"There are some poets we admire for a mastery that allows them to tell a story, express an epiphany, form a conclusion, all gracefully and even memorably, yet language in some ways remains external to them. But there are other poets in whom language seems to arise spontaneously, fulfilling a design in which the poet’s intention feels secondary. Books by these poets we read with a gathering sense of excitement and recognition at the linguistic web being drawn deliberately tighter around a nucleus of human experience that is both familiar and completely new, until at last it seems no phrase is misplaced and no word lacks its resonance with what has come before.

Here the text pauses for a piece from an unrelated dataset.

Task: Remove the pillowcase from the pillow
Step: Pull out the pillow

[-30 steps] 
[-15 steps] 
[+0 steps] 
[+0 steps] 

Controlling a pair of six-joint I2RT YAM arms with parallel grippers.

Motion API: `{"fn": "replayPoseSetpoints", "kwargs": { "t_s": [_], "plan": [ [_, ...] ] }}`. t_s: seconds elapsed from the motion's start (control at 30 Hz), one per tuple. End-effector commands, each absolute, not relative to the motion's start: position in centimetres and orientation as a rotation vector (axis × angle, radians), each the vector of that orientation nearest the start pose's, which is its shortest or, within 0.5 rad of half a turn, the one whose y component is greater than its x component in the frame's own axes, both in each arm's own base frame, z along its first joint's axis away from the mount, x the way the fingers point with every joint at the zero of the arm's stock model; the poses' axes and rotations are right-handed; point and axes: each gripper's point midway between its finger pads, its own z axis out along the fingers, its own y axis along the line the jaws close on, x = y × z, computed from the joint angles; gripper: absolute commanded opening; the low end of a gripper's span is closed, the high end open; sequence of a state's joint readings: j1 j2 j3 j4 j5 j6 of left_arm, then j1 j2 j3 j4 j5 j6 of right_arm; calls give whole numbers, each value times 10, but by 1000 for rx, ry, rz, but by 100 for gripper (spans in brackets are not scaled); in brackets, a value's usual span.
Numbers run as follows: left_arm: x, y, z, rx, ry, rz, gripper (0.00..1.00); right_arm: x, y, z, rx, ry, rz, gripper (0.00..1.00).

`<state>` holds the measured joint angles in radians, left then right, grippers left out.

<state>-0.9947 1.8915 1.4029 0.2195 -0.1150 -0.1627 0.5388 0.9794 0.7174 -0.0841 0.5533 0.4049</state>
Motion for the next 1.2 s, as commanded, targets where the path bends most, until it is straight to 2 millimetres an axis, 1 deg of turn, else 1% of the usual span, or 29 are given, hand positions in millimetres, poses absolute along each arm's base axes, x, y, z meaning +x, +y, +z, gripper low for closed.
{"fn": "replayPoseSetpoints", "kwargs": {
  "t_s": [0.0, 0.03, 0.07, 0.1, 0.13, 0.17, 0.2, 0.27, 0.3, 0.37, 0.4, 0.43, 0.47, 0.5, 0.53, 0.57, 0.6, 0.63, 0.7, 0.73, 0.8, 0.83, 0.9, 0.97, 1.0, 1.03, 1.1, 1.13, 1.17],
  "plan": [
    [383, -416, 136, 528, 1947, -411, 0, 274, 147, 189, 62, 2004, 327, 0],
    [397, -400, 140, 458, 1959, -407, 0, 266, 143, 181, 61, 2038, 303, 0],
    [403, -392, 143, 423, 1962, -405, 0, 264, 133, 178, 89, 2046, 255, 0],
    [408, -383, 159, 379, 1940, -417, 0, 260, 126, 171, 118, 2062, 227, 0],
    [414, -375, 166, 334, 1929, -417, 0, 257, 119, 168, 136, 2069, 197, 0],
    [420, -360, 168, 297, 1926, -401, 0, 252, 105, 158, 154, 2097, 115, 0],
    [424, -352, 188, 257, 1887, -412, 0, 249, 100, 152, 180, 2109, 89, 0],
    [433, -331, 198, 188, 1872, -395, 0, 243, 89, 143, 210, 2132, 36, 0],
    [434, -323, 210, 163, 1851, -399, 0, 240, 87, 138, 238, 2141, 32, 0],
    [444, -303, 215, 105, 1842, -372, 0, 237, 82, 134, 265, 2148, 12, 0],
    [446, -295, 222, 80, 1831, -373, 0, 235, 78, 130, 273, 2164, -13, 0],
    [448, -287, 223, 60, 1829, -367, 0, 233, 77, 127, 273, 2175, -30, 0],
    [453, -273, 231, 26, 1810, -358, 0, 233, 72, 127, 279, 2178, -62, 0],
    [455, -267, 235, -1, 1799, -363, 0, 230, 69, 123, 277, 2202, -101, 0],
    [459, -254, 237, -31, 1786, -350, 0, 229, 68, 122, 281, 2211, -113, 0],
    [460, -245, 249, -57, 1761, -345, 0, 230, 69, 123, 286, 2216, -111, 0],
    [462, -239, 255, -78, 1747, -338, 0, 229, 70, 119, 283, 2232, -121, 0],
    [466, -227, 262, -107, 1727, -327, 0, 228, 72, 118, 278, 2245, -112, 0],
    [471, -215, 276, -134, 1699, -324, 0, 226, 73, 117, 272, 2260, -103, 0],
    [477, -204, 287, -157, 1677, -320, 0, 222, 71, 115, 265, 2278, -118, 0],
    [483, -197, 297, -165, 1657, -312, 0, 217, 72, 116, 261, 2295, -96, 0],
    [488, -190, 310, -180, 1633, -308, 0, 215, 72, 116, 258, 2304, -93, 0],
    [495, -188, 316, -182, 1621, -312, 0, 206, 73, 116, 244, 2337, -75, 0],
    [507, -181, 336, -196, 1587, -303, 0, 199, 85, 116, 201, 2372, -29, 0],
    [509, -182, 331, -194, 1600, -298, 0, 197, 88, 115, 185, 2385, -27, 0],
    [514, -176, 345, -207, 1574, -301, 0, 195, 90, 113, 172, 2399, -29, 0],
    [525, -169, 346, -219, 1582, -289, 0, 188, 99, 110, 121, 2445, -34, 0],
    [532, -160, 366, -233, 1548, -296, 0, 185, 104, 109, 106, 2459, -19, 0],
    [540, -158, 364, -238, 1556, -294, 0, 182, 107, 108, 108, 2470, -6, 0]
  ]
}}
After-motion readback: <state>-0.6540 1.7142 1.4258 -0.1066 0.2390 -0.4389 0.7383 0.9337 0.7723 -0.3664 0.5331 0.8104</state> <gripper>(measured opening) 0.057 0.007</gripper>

Such a book is Austin Segrest’s Door to Remain."
- Karl Kirchwey
"'How is it that we come so far from where we wanted to be?' This question gently haunts Door to Remain, Austin Segrest’s debut collection, in its unflinching survey of his mother’s complicated life and too-early death. In these poems, Segrest’s formal ingenuity holds out the hope of order amidst the increasingly illegible chaoses of human love, even as his careful eye cannot miss each small detail—the rubbertree dropping gum on the carpet, the extravagant purple suit left unoccasioned in the closet—that signals the futility of that hope. These are poems that know, to their sorrow, 'how personal, / how molecular, upheaval / gets inside us,' poems that recognize 'what stress / damages the heart' but nevertheless are determined to calculate 'what we can measure of it.'"
- Kimberly Johnson
"This is one of those rare books of elegy in which mourning for the dead turns into mourning for an entire era. The ambivalent truths the poet tells about his life with and without his mother, as well as her own complex way of taking stock of her own troubled life, are rendered in beautifully transparent language that is accurate, taut, down home in its inflections, and sophisticated in its literary savvy and accomplishment. Segrest is always pitch-perfect. He is a master of rendering subtle emotion in a subtly apt way. Immensely readable, the virtuosity of the writing line by line gives great pleasure poem after poem. This is a loving, clearsighted, tactful book by a poet of true distinction."
- Tom Sleigh
"Many terrific things can be said about Austin Segrest's Door to Remain – that these are evocative poems of place, that the collection has a powerful narrative arc, that the poems' formal mastery dazzles – but none of them alone captures what a good book it is. The Southern landscape is not so much a landscape as a form of lifeblood. The poet's fierce, honest reckoning with the mother he lost too early infuses the poems with urgency equal to their artistry. As for the artistry, the music and precision of each poem's construction are deft, true, and absorbing. It’s a book you can inhabit, and that likely will inhabit you."
- Adrienne Su
"If the thing that hits a reader first is the formal acuity and range of Austin Segrest’s poetry — its inventions both within and without the tradition — what soon follows is the nuanced force of feeling carried along by the intelligence of his formal grace. This is superbly observed work, made out of a life lived: a life looked at hard, but with the sweetness of forgiveness. Like the best poets writing these days, Segrest transforms his personal grief, vulnerability and anger into something startlingly like our own. He reminds us of how our losses are shared. And being shared, they may be borne through that door that remains open to us still, despite it all."
- David Rivard
"The love child of Elizabeth Bishop and John Donne, Austin Segrest rejuvenates sensation and feeling for our time. His Door to Remain penetrates existence with x-ray vision and a recognition of affliction’s gifts. In part love’s forensics, in part a tour of humanity’s confounding bonds — familial, cultural, personal — the book finds, in our frayed worlds, language that expands and illuminates. Scored by The Shirelles, The Beatles, Michael Jackson, Etta James, and the pulse of contemplation, Segrest’s book is a life study for the new century."
- Amy Newman
"Austin Segrest's poems are small miracles of compression."